Performance Zone is brought to you in partnership with:

Work as Technical Evangelist. Have been in Java field since last 10 yrs. Worked with Yahoo, IDeaS, EDS, General Motors. Vikash has posted 2 posts at DZone. View Full User Profile

Java Performance Tuning, Profiling, and Memory Management

09.01.2009
| 117011 views |
  • submit to reddit

Java application performance is an abstract word until you face its real implications. It may vary depending on your interpretation of the word 'performance'. This article is meant to give the developer a perspective of the various aspects of the JVM internals, the controls and switches that can be altered to optimal effects that suit your application. There is no single size that can fits all. You need to customize to suit your application.

You may be facing one of the issues listed below:

  1. The dreaded java.lang.OutOfMemory Error
  2. Your application is literally crawling.

Before we take the plunge into solving the issues, we first need to understand some of the theory behind the issues.

Theory

What does the JVM do? The Java Virtual Machine has two primary jobs:

  1. Executes Code
  2. Manages Memory  
    This includes allocating memory from  the OS, managing Java allocation including heap compaction,
    and removal of garbaged objects 

Besides the above, the JVM also does stuff like managing monitors.

Very Basic Java Theory

An object is created in the heap and is garbage-collected after there are no more references to it. Objects cannot be reclaimed or freed by explicit language directives. Objects become garbage when they’re no longer reachable from the root set (e.g static objects)

Garbage

 

Objects inside the blue square are reachable from the thread root set, while objects outside the square (in red) are not.

The sequence of the garbage collection process is as follows:

1. Root set tracing and figure out objects that are not referenced at all.
2. Put the garbage objects from above in finalizer Q
3. Run finalize() of each of these instances
4. Free memory

Infant mortality in Java

Most of the objects (80%) in a typical Java application die young. But this may not be  true for your application. Hence there is a need to figure out this rough infant mortality number so that you can tune the JVM accordingly.

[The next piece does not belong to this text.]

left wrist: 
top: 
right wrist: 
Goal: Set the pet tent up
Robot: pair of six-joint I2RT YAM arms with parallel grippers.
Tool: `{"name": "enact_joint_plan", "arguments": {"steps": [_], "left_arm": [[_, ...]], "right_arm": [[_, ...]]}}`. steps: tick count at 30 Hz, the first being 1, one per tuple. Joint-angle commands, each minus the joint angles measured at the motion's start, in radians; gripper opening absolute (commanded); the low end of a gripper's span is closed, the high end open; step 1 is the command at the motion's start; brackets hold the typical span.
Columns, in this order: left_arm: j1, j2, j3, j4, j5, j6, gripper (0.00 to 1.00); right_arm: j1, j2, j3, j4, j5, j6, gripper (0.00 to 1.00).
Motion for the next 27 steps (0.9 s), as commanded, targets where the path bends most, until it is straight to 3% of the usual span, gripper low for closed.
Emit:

 Infant mortality in Java 

JVM flavors

The Sun JVM understands the options -classic, -client and -server
  • classic : disables the Hotspot JIT compiler.
  • client (default): activates the Hotspot JIT for "client" applications.
  • server: activates the "server" Hotspot JIT: it requires a fair amount of time to warm up, but delivers best performance for server.
Don't forget that, if you use them, -server or -client must be the first argument to Java.
 
The Hotspot JVM uses adaptive optimization
  • JVM begins by interpreting all code, but it monitors the HotSpot
  • Fires off a background thread that compiles hotspot bytecode to native code
  • Hotspot JVM is only compiling and optimizing the "hot spot". Hotspot JVM has more time than a traditional JIT to perform optimizations
  • The Hotspot JVM keeps the old bytecodes around in case a method moves out of the hot spot.

Java Garbage Collector

The following describes what the Java Garbage Collector does. 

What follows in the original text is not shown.